* _EXERCISE_:
Copy out, from the data, each line containing the string "white".

* _THE INPUT_:
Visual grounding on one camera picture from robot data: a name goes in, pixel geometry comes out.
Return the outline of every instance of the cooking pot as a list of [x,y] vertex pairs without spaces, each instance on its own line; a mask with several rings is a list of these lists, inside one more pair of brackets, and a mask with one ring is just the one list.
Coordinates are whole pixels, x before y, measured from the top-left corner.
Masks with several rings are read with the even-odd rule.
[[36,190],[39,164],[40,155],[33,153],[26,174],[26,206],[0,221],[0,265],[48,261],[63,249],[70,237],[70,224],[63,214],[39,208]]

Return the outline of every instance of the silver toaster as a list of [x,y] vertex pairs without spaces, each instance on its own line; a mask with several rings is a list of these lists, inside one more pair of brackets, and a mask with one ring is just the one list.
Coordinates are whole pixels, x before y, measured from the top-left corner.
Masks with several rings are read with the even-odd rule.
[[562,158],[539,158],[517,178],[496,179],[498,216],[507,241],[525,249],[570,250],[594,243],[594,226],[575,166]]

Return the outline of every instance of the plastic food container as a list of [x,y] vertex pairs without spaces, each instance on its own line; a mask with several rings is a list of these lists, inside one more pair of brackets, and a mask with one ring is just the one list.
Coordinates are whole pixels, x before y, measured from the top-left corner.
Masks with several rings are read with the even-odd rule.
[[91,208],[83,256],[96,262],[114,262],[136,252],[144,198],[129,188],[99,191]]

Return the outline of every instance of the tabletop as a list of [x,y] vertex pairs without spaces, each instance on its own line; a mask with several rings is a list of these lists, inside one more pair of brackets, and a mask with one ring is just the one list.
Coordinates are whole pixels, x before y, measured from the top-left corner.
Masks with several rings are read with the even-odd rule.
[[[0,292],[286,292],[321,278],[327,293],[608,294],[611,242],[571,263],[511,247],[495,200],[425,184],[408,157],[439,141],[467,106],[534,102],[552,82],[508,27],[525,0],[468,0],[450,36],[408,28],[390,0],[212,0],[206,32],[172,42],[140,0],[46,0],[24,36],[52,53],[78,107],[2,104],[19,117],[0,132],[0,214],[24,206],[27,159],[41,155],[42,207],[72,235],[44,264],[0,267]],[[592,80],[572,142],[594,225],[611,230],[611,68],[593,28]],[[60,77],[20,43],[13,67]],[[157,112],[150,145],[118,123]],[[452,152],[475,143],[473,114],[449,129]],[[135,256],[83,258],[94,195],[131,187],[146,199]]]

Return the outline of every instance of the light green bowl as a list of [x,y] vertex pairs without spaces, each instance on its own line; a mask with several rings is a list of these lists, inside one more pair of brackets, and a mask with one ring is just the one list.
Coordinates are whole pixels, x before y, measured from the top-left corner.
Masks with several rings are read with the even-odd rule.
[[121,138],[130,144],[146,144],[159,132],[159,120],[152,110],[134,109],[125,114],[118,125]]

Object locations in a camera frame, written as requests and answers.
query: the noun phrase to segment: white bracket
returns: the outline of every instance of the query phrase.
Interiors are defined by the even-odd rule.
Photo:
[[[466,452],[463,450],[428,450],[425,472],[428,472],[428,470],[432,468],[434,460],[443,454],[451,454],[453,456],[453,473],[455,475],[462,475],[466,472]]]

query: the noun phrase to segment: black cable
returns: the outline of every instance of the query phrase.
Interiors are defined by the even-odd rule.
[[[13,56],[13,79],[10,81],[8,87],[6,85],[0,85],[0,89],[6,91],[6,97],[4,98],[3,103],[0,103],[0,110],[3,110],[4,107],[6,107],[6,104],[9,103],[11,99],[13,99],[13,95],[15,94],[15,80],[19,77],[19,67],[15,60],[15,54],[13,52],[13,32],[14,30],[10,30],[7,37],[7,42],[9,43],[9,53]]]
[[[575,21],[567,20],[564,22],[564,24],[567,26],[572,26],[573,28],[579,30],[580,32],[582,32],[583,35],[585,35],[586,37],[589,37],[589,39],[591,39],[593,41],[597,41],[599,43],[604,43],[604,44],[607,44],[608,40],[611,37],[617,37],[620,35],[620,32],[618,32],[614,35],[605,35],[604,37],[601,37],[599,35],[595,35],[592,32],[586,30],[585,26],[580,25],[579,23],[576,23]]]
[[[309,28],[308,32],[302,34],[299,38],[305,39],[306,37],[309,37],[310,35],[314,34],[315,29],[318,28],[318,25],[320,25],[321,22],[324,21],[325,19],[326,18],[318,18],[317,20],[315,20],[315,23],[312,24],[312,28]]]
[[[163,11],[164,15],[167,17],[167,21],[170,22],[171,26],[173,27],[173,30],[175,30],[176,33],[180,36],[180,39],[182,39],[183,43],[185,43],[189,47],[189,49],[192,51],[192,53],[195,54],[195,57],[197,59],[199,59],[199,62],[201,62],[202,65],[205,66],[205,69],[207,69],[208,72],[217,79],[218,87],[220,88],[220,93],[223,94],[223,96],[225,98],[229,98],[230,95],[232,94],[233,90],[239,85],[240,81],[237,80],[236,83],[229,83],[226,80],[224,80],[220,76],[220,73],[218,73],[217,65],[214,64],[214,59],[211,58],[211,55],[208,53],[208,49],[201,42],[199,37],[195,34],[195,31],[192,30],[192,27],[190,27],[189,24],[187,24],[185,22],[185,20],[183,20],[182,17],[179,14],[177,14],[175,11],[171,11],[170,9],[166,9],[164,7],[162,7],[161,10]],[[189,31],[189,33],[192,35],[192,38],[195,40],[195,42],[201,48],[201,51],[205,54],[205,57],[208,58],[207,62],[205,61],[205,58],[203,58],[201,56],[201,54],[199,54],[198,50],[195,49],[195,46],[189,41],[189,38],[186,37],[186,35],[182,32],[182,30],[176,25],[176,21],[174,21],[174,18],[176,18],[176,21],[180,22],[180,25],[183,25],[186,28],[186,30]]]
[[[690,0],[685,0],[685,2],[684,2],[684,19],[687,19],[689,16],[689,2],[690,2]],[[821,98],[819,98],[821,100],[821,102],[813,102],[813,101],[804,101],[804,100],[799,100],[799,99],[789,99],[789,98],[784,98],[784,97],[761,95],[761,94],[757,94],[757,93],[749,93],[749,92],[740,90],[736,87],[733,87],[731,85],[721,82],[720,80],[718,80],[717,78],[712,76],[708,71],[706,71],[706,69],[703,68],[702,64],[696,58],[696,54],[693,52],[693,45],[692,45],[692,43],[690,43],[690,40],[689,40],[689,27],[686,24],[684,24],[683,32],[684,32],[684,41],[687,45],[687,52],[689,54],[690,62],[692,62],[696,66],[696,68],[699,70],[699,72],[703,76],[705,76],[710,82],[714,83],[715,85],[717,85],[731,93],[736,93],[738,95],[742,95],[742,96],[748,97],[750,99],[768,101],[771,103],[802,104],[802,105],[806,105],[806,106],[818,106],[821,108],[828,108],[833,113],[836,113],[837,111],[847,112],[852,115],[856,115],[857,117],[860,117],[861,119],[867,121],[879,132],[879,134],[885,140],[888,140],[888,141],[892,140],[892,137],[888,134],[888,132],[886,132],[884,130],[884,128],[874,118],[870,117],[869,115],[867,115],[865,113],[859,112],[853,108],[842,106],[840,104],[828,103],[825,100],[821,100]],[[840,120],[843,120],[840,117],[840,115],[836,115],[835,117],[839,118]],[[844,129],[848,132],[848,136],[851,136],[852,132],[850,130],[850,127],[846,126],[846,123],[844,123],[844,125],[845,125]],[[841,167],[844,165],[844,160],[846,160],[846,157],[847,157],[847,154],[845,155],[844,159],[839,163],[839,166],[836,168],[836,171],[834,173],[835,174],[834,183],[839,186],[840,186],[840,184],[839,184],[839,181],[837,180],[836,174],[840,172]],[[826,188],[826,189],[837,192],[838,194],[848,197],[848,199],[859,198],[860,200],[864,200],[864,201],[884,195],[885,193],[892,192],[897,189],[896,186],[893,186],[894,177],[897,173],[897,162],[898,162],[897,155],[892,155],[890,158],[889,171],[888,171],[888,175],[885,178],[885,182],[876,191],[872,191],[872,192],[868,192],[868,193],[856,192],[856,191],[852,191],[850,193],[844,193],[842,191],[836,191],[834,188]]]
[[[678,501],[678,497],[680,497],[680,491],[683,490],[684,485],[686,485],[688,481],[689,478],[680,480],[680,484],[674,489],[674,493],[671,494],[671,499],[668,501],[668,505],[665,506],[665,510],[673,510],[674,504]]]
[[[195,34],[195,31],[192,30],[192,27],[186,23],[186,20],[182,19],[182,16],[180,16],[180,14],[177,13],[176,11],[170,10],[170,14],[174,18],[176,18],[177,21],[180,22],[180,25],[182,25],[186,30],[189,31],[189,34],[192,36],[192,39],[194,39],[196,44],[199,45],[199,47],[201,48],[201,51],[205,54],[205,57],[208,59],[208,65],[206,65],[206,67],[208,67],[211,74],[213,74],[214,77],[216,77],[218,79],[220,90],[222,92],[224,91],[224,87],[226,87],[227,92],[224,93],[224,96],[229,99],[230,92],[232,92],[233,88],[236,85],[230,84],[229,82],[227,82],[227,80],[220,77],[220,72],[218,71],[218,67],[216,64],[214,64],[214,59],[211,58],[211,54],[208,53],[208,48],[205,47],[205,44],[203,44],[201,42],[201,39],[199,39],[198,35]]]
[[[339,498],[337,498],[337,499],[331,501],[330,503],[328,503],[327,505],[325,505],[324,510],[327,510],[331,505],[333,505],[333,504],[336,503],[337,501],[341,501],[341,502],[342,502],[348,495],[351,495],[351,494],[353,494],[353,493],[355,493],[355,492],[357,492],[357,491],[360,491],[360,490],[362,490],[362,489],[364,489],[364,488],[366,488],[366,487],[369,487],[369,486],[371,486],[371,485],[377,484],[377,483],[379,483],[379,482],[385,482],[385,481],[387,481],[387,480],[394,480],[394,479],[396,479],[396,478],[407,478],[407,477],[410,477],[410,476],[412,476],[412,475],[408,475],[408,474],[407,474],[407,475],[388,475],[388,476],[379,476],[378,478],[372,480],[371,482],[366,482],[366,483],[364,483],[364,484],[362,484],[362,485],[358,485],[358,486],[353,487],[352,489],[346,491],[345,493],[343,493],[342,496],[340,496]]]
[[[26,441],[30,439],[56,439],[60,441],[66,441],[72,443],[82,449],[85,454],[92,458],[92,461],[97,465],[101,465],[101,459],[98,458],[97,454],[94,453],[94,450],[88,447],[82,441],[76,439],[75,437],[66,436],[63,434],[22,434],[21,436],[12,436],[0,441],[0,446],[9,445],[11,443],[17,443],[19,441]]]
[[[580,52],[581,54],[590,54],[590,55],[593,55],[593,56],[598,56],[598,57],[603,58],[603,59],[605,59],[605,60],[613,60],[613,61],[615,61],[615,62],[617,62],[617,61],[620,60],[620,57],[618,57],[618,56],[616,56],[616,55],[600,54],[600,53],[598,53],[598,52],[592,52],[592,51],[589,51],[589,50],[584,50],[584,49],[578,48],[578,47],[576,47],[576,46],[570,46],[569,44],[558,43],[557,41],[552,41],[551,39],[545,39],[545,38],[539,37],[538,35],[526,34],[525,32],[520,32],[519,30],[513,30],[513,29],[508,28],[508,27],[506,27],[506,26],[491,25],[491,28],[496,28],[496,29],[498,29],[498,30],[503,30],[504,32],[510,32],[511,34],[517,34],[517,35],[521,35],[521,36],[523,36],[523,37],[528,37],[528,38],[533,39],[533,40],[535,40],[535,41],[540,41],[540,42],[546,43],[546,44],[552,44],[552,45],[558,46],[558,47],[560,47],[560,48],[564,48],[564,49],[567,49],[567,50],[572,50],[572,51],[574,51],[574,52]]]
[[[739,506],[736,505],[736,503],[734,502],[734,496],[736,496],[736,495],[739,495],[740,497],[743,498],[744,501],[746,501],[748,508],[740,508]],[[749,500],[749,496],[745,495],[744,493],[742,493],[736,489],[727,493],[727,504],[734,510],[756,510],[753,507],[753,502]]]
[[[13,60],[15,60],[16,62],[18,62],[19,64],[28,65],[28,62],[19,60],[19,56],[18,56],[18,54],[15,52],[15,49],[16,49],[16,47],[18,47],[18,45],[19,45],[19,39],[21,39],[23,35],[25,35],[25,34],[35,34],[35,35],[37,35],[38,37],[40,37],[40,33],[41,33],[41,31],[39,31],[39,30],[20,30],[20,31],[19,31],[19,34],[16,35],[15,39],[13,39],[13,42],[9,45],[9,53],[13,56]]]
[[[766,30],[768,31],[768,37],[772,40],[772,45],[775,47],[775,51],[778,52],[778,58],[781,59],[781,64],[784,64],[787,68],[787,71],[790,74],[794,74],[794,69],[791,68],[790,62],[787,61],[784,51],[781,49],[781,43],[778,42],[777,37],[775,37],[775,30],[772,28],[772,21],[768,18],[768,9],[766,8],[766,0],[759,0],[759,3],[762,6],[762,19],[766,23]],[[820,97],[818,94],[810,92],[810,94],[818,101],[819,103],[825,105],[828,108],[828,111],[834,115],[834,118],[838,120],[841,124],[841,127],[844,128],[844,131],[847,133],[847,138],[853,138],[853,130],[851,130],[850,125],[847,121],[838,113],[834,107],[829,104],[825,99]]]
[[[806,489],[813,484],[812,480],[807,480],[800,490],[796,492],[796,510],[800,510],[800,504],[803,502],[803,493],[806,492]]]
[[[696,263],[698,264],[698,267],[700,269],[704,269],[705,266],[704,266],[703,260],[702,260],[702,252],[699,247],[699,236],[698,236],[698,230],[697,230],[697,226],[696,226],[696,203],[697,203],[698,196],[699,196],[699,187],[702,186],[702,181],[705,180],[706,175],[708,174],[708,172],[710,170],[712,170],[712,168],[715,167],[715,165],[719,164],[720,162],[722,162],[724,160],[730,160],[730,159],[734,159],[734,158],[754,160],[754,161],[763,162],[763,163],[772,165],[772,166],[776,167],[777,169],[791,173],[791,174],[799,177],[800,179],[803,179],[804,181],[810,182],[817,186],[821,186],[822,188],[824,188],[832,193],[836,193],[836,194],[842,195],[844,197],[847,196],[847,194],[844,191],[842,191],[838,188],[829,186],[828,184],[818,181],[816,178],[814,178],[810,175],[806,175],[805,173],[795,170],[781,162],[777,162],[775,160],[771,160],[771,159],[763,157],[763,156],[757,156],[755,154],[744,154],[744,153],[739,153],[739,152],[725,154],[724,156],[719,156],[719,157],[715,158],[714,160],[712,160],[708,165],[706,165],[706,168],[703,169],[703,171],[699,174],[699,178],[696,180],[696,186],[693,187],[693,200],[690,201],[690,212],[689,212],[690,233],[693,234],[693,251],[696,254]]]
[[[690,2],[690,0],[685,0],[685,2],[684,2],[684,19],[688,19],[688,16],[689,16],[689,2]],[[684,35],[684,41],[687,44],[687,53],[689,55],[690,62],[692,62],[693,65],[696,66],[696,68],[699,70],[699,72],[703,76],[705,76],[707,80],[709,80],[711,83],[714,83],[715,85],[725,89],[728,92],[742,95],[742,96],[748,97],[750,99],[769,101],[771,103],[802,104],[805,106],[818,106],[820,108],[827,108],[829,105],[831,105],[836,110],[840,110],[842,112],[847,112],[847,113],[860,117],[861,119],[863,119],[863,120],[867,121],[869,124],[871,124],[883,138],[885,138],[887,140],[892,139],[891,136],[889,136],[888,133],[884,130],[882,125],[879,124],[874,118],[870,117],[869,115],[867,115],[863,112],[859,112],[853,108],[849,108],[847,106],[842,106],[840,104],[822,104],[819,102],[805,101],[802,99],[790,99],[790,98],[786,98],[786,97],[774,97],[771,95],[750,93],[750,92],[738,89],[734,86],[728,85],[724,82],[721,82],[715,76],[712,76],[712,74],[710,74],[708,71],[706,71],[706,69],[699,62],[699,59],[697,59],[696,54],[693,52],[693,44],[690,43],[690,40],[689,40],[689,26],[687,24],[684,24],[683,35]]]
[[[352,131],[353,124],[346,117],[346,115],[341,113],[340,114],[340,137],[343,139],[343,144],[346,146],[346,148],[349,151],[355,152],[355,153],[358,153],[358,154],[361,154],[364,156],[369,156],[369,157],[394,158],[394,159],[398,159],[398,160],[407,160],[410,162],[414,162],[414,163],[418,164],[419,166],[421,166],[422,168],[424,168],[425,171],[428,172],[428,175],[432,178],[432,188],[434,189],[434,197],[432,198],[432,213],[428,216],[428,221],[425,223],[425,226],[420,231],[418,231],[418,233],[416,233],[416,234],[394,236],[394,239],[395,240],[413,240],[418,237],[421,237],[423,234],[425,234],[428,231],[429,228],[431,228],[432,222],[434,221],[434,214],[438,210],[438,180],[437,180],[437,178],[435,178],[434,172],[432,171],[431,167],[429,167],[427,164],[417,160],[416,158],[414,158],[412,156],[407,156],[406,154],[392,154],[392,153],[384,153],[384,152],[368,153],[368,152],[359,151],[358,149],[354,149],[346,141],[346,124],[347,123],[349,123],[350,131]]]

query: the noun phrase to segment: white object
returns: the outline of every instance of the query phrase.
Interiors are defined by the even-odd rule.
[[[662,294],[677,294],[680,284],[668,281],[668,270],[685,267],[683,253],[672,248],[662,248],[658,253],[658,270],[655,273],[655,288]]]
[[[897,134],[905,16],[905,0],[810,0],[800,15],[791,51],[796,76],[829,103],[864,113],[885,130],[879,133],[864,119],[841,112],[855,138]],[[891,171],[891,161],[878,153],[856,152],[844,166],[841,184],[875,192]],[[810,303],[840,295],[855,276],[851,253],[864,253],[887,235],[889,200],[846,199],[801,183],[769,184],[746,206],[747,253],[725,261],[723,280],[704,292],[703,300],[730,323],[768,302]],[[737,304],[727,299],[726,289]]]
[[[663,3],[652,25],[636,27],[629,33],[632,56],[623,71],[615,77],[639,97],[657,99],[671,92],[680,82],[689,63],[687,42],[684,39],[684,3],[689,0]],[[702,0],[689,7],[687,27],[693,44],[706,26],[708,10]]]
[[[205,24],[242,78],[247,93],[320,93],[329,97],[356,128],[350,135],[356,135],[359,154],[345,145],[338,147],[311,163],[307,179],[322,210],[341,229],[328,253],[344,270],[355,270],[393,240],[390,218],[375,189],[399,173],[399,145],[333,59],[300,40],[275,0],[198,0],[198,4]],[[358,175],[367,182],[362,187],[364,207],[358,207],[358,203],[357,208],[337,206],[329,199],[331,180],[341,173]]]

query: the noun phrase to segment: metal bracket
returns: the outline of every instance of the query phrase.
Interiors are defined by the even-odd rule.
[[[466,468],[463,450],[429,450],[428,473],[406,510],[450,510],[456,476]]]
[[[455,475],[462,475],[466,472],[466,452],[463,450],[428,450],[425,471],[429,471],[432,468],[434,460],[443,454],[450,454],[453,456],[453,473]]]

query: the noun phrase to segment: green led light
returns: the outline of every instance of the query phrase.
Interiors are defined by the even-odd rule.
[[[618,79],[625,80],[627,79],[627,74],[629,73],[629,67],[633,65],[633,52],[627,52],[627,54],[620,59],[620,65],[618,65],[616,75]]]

* _RESPONSE_:
query: the noun phrase to segment: white bracket
query: the noun phrase to segment: white object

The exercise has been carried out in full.